According to nationaldaycalendar.com, “To Live Creative allows for the exploration of imagination. Celebrate National Live Creative Day by taking the time to invent, discover and dream. Infusing creativity in our lives through a variety a media from painting and graphic art to music and gardening all have an impact on our lives. By expressing our passions and living creative lives, we experience the world. We don’t have to be a master sculptor to Live Creative. Blending a dash of creative into moments of our everyday life can have a powerful effect. Simply being exposed to the arts inspires ideas at home and in the workplace.”
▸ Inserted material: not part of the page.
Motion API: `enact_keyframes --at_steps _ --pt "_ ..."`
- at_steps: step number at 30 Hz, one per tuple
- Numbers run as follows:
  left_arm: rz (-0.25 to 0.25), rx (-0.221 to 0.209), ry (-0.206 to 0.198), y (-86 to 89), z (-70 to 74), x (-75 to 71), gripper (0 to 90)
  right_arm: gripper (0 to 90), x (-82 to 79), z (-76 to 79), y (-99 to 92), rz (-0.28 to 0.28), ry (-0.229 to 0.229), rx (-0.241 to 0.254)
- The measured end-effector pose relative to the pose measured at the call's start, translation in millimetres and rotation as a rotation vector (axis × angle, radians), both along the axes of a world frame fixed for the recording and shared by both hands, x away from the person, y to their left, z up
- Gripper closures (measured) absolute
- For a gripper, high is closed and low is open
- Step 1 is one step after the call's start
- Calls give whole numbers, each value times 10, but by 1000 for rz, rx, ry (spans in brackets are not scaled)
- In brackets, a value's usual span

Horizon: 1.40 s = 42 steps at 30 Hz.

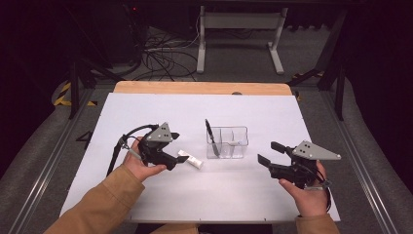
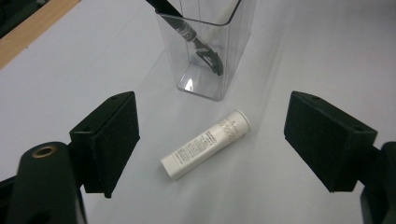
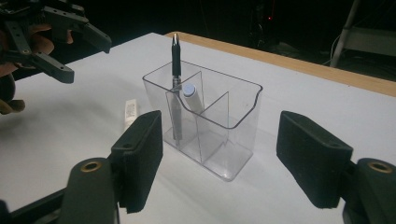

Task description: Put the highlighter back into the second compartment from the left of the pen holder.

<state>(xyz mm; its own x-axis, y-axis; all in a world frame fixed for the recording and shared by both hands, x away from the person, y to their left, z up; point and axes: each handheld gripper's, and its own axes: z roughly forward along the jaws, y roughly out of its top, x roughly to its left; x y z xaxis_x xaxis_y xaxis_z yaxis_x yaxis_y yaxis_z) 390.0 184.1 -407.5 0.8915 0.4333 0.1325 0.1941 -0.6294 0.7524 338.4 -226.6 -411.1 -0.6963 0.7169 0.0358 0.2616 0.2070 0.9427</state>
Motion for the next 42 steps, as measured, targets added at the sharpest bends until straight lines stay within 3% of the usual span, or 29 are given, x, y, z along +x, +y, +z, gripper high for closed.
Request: enact_keyframes --at_steps 11,15,27,31,34,42 --pt "-19 56 19 -13 -21 215 194 316 21 -22 -2 6 8 -4" --pt "-28 57 33 -12 -35 274 196 317 17 -21 0 6 11 -2" --pt "-101 101 14 -97 -57 297 209 315 18 -26 3 7 15 -4" --pt "-145 180 -3 -179 -98 342 233 314 20 -23 13 12 13 -8" --pt "-175 188 10 -223 -116 366 243 312 12 -23 26 14 13 -8" --pt "-250 262 36 -363 -215 396 290 311 3 -29 -1 12 7 -8"
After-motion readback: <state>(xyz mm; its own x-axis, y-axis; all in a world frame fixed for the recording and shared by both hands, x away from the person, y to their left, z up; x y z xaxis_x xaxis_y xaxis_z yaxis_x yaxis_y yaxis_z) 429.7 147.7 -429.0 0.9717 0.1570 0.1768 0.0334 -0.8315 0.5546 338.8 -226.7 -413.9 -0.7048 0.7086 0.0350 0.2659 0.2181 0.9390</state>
The Muscatine Art Center’s Program Coordinator, Teresa Stenstrup, said, “We are celebrating by letting guests get creative painting rocks in the courtyard and with a math-related craft in the Go Figure! exhibit from the Minnesota Children’s Museum, in collaboration with the American Library Association, and which is made possible, in part, through a major grant from the National Science Foundation.”
The Muscatine Art Center often puts on events for community members to get the public involved in art in fun ways. “The Muscatine Art Center always wants to offer the public opportunities to explore their own creativity, and what better way than to take part in a holiday that promotes creative expression?” said Stenstrup.
Stenstrup said they love the idea of Muscatine Rocks, where people in Muscatine have been painting rocks and placing them around town for others to enjoy, relocate, or keep. Muscatine Rocks is why they decided to have rock painting be an activity at this event. Stenstrup said, “We loved the idea of the Muscatine Rocks project and wanted to contribute to it. We thought National Live Creative Day would be a perfect fit since both are about spreading positivity through art. The holiday also highlights the fact that you can be creative in different ways, similar to the Go Figure! exhibit, which shows how two seemingly different things, math and storybooks, go together. Kids will be able to create artwork with a math twist, using squares and counting fractions.”